| Work instructions |
What you write must be the listing below in full, word for word, minus its pictures.

= Beginning of Section =

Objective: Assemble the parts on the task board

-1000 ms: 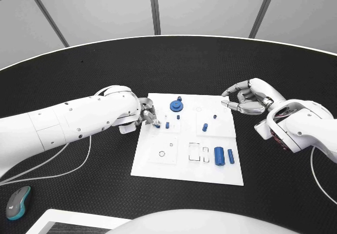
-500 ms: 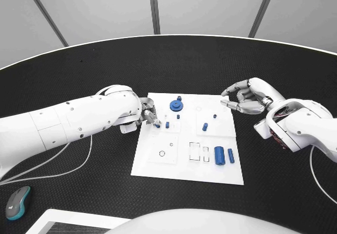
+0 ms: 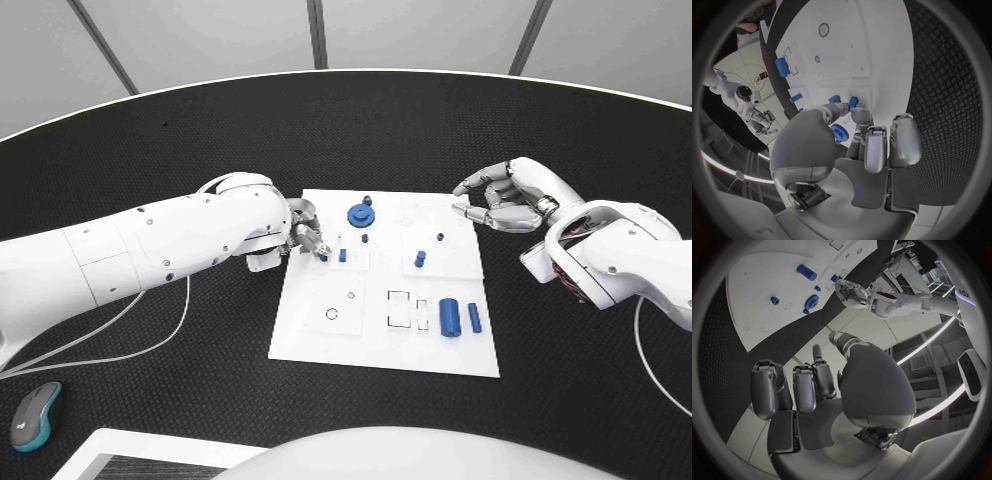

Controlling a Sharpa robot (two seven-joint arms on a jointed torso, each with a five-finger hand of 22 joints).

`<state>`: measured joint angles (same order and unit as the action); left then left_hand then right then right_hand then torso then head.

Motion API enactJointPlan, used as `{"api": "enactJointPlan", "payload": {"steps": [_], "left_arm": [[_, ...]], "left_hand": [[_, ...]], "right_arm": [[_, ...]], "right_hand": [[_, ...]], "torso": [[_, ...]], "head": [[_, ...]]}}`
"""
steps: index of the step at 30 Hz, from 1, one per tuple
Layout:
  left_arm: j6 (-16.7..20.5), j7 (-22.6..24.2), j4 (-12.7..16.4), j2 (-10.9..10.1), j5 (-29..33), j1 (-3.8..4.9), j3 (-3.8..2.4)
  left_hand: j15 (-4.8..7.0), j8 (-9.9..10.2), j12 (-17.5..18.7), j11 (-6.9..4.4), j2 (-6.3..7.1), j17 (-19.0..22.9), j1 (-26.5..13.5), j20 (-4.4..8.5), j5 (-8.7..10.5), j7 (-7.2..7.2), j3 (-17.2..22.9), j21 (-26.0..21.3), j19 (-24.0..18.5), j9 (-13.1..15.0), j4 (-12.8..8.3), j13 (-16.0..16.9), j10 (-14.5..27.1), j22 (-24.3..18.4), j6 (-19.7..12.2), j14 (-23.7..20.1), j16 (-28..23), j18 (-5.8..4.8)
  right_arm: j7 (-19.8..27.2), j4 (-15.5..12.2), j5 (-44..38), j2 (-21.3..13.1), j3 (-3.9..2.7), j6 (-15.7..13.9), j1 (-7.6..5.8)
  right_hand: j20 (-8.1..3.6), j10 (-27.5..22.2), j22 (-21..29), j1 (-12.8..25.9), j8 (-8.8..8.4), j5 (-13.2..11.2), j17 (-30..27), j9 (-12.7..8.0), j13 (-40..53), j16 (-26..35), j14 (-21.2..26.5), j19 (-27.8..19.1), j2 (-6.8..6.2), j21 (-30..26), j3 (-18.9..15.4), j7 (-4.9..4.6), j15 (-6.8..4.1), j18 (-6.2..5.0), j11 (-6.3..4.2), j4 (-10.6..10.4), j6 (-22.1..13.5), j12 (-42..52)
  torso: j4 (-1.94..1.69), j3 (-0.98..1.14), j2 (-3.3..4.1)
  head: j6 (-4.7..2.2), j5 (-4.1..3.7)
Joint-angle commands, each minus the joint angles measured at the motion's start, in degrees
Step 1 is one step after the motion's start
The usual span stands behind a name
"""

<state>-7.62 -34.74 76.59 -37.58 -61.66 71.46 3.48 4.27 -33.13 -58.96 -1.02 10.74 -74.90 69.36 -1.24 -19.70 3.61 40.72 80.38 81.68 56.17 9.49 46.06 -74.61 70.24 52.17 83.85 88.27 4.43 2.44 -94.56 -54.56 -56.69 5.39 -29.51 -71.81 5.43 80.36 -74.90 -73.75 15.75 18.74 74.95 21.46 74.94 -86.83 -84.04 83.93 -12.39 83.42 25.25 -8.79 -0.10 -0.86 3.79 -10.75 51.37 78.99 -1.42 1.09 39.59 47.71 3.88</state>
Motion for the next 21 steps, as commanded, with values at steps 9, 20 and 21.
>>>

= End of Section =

| Your solution |
Objective: Assemble the parts on the task board

-1000 ms: 
-500 ms: 
+0 ms: 

Controlling a Sharpa robot (two seven-joint arms on a jointed torso, each with a five-finger hand of 22 joints).

`<state>`: measured joint angles (same order and unit as the action); left then left_hand then right then right_hand then torso then head.

Motion API enactJointPlan, used as `{"api": "enactJointPlan", "payload": {"steps": [_], "left_arm": [[_, ...]], "left_hand": [[_, ...]], "right_arm": [[_, ...]], "right_hand": [[_, ...]], "torso": [[_, ...]], "head": [[_, ...]]}}`
"""
steps: index of the step at 30 Hz, from 1, one per tuple
Layout:
  left_arm: j6 (-16.7..20.5), j7 (-22.6..24.2), j4 (-12.7..16.4), j2 (-10.9..10.1), j5 (-29..33), j1 (-3.8..4.9), j3 (-3.8..2.4)
  left_hand: j15 (-4.8..7.0), j8 (-9.9..10.2), j12 (-17.5..18.7), j11 (-6.9..4.4), j2 (-6.3..7.1), j17 (-19.0..22.9), j1 (-26.5..13.5), j20 (-4.4..8.5), j5 (-8.7..10.5), j7 (-7.2..7.2), j3 (-17.2..22.9), j21 (-26.0..21.3), j19 (-24.0..18.5), j9 (-13.1..15.0), j4 (-12.8..8.3), j13 (-16.0..16.9), j10 (-14.5..27.1), j22 (-24.3..18.4), j6 (-19.7..12.2), j14 (-23.7..20.1), j16 (-28..23), j18 (-5.8..4.8)
  right_arm: j7 (-19.8..27.2), j4 (-15.5..12.2), j5 (-44..38), j2 (-21.3..13.1), j3 (-3.9..2.7), j6 (-15.7..13.9), j1 (-7.6..5.8)
  right_hand: j20 (-8.1..3.6), j10 (-27.5..22.2), j22 (-21..29), j1 (-12.8..25.9), j8 (-8.8..8.4), j5 (-13.2..11.2), j17 (-30..27), j9 (-12.7..8.0), j13 (-40..53), j16 (-26..35), j14 (-21.2..26.5), j19 (-27.8..19.1), j2 (-6.8..6.2), j21 (-30..26), j3 (-18.9..15.4), j7 (-4.9..4.6), j15 (-6.8..4.1), j18 (-6.2..5.0), j11 (-6.3..4.2), j4 (-10.6..10.4), j6 (-22.1..13.5), j12 (-42..52)
  torso: j4 (-1.94..1.69), j3 (-0.98..1.14), j2 (-3.3..4.1)
  head: j6 (-4.7..2.2), j5 (-4.1..3.7)
Joint-angle commands, each minus the joint angles measured at the motion's start, in degrees
Step 1 is one step after the motion's start
The usual span stands behind a name
"""

<state>-7.62 -34.74 76.59 -37.58 -61.66 71.46 3.48 4.27 -33.13 -58.96 -1.02 10.74 -74.90 69.36 -1.24 -19.70 3.61 40.72 80.38 81.68 56.17 9.49 46.06 -74.61 70.24 52.17 83.85 88.27 4.43 2.44 -94.56 -54.56 -56.69 5.39 -29.51 -71.81 5.43 80.36 -74.90 -73.75 15.75 18.74 74.95 21.46 74.94 -86.83 -84.04 83.93 -12.39 83.42 25.25 -8.79 -0.10 -0.86 3.79 -10.75 51.37 78.99 -1.42 1.09 39.59 47.71 3.88</state>
Motion for the next 21 steps, as commanded, with values at steps 9, 20 and 21.
>>>

Output is complete for this exercise.